What you produce should be every line from the data that includes "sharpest".

***

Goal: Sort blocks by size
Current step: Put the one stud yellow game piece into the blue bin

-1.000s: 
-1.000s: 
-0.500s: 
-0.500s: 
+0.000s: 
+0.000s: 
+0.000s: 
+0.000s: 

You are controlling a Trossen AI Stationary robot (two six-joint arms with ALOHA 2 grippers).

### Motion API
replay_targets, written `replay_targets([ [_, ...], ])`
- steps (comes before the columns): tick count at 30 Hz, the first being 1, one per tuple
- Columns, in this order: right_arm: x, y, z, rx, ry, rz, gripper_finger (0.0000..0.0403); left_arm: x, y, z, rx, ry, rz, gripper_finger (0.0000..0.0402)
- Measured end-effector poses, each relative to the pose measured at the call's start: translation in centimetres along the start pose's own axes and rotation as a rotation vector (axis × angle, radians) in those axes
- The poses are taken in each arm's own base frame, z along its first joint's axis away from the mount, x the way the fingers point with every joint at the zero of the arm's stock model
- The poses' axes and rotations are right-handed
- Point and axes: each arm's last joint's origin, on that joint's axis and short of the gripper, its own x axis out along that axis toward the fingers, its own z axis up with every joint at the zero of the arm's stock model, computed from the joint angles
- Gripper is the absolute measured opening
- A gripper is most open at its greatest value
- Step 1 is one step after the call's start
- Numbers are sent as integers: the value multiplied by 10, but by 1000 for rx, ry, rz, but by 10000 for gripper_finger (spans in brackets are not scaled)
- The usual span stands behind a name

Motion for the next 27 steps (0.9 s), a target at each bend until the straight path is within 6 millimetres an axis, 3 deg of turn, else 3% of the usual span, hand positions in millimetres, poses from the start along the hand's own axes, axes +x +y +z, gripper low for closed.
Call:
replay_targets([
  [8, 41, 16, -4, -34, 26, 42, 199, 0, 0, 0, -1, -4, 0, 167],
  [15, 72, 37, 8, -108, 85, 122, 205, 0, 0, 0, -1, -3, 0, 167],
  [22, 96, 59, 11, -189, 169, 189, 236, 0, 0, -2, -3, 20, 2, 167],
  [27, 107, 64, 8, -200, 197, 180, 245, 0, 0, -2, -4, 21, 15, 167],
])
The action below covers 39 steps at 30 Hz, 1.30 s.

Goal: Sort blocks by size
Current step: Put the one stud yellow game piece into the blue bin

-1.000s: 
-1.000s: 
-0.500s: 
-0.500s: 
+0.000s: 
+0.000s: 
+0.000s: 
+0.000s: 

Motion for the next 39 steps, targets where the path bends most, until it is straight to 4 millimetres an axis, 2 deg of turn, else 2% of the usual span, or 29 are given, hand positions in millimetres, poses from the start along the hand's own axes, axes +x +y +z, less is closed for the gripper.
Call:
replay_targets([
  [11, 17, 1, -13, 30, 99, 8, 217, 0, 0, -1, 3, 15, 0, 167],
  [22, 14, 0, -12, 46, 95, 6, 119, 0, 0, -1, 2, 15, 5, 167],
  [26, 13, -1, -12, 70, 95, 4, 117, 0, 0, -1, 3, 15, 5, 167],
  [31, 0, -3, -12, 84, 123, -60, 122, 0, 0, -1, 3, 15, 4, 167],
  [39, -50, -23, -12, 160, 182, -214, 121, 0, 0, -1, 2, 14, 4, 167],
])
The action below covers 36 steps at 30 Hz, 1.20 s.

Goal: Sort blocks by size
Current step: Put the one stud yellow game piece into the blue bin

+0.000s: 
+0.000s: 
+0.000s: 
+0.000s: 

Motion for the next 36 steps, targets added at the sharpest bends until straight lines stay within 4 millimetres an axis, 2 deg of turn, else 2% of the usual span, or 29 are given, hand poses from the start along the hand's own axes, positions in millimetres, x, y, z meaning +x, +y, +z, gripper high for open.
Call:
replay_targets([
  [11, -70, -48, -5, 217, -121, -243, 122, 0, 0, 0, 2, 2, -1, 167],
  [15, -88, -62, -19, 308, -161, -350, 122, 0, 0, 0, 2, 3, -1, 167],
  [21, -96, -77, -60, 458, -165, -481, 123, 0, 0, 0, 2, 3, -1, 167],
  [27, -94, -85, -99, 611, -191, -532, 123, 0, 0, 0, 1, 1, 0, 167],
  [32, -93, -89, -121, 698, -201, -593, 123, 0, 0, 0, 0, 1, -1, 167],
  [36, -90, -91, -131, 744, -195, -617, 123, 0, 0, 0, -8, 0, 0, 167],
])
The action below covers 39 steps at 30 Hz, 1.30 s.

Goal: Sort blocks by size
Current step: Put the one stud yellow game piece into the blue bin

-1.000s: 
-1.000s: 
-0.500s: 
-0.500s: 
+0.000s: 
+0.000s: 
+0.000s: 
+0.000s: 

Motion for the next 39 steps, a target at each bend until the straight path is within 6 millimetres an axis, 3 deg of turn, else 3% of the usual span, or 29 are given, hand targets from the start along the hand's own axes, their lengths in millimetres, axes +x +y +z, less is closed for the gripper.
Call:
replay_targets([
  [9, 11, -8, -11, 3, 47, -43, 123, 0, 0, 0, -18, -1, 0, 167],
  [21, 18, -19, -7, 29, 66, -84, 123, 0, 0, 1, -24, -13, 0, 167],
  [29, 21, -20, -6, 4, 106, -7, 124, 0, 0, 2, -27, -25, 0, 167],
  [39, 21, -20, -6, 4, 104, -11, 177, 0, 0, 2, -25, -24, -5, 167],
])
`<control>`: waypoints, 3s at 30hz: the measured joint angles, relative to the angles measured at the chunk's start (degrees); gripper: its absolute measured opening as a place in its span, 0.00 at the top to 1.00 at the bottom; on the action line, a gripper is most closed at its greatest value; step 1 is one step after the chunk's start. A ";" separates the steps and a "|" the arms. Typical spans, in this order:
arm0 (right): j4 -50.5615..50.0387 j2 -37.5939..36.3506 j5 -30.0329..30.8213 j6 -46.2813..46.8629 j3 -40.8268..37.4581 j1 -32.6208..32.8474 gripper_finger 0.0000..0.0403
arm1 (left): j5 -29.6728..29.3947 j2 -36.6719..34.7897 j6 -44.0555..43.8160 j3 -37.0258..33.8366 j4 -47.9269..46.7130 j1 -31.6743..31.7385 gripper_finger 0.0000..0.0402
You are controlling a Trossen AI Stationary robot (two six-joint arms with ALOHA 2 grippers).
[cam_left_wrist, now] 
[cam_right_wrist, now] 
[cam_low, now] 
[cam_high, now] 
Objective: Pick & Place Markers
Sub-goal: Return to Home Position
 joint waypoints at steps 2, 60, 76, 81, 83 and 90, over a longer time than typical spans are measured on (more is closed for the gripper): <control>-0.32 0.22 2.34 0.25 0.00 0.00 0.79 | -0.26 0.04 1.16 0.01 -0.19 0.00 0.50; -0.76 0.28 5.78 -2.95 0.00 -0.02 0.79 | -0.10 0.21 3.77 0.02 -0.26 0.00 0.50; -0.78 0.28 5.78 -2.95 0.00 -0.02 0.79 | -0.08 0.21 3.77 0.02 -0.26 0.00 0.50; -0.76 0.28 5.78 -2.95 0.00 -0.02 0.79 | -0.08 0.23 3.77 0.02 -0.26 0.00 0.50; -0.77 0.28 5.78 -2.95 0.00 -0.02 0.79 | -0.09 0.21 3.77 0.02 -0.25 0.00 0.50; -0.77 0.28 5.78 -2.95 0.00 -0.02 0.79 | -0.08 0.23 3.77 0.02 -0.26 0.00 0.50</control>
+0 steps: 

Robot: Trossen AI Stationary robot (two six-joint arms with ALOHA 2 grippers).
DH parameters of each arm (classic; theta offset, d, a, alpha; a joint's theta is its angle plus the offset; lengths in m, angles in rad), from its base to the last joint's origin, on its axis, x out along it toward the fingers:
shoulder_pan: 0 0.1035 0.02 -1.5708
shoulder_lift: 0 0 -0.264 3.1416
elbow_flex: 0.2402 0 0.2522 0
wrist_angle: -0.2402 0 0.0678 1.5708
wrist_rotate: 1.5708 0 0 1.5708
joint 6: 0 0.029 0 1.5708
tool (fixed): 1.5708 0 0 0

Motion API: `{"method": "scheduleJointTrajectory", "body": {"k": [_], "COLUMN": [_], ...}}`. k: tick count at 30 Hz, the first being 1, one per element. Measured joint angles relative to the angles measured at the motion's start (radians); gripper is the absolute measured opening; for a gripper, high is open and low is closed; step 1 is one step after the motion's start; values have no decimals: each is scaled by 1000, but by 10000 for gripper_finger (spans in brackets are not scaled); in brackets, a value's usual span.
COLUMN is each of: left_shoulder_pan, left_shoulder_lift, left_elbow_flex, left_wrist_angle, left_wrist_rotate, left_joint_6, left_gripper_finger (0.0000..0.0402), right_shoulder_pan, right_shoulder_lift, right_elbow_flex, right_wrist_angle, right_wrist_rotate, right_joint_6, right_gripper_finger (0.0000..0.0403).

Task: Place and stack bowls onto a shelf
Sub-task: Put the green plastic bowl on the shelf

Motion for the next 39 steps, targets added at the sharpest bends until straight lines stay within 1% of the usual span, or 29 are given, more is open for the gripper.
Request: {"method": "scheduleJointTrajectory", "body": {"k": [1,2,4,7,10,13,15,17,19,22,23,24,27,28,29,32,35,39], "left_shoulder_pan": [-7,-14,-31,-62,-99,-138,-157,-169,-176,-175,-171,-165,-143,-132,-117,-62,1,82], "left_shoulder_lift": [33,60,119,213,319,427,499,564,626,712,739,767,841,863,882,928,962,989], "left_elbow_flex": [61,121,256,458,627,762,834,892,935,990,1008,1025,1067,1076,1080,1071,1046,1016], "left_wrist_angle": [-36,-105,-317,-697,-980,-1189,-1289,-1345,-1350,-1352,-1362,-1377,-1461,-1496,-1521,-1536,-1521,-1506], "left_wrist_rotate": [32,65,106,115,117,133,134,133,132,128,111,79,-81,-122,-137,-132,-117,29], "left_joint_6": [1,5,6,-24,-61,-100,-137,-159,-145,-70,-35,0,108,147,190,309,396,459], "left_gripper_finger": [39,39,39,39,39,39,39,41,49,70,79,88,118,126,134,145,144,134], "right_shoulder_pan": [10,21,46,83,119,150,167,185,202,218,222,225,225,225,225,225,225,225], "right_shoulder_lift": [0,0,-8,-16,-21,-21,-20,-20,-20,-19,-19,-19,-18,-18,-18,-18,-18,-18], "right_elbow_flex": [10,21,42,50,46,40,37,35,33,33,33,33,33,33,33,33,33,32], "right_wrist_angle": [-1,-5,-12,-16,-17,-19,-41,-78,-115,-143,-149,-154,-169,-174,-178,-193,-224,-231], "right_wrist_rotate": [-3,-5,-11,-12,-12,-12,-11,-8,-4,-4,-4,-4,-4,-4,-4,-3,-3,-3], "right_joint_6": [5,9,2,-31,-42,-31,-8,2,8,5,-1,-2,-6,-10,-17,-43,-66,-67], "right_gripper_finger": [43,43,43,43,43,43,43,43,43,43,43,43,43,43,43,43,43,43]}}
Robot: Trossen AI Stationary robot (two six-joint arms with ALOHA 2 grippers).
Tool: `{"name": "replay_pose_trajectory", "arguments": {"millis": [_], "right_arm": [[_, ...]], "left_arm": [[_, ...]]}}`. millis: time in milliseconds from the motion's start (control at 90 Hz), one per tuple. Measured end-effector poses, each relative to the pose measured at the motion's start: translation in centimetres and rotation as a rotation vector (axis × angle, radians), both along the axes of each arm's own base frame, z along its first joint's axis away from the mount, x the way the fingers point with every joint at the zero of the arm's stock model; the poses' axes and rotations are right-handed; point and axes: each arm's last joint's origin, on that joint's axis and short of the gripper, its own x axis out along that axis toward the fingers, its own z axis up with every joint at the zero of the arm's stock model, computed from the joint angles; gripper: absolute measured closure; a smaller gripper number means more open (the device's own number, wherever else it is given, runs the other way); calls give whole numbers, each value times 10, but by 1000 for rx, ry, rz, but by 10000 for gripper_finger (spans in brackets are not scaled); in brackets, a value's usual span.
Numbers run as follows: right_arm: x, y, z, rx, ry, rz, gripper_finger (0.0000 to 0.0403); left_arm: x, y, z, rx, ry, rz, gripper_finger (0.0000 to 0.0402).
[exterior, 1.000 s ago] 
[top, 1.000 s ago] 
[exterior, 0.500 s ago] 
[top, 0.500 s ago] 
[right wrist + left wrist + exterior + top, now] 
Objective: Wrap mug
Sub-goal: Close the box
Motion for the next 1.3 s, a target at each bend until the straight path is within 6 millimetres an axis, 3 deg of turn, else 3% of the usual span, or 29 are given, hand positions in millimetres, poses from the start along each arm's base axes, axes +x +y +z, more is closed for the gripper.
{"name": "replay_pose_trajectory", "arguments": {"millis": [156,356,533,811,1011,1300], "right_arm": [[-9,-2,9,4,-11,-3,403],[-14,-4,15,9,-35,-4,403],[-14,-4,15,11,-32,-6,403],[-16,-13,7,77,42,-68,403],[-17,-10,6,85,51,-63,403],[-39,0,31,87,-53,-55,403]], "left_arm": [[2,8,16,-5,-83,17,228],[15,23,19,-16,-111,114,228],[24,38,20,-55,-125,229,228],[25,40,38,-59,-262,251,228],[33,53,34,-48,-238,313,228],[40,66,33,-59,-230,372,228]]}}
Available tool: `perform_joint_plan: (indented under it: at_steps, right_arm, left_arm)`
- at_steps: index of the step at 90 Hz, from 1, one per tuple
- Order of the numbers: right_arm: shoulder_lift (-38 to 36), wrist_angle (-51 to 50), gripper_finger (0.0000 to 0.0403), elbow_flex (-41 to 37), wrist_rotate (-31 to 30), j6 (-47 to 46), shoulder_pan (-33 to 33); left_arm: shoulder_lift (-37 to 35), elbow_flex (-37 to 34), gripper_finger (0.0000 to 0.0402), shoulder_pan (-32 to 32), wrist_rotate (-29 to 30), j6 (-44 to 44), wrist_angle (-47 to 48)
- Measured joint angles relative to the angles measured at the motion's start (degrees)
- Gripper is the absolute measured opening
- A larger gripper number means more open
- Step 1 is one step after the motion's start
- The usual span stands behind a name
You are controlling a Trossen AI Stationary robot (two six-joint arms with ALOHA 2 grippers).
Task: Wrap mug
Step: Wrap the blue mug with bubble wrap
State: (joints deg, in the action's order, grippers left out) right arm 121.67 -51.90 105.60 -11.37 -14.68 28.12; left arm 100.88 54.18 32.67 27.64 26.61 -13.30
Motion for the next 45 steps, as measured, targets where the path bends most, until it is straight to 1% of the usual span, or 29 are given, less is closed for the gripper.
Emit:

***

**COMPLETED EXERCISE:**
Motion for the next 36 steps, targets added at the sharpest bends until straight lines stay within 4 millimetres an axis, 2 deg of turn, else 2% of the usual span, or 29 are given, hand poses from the start along the hand's own axes, positions in millimetres, x, y, z meaning +x, +y, +z, gripper high for open.
Motion for the next 39 steps, targets added at the sharpest bends until straight lines stay within 1% of the usual span, or 29 are given, more is open for the gripper.

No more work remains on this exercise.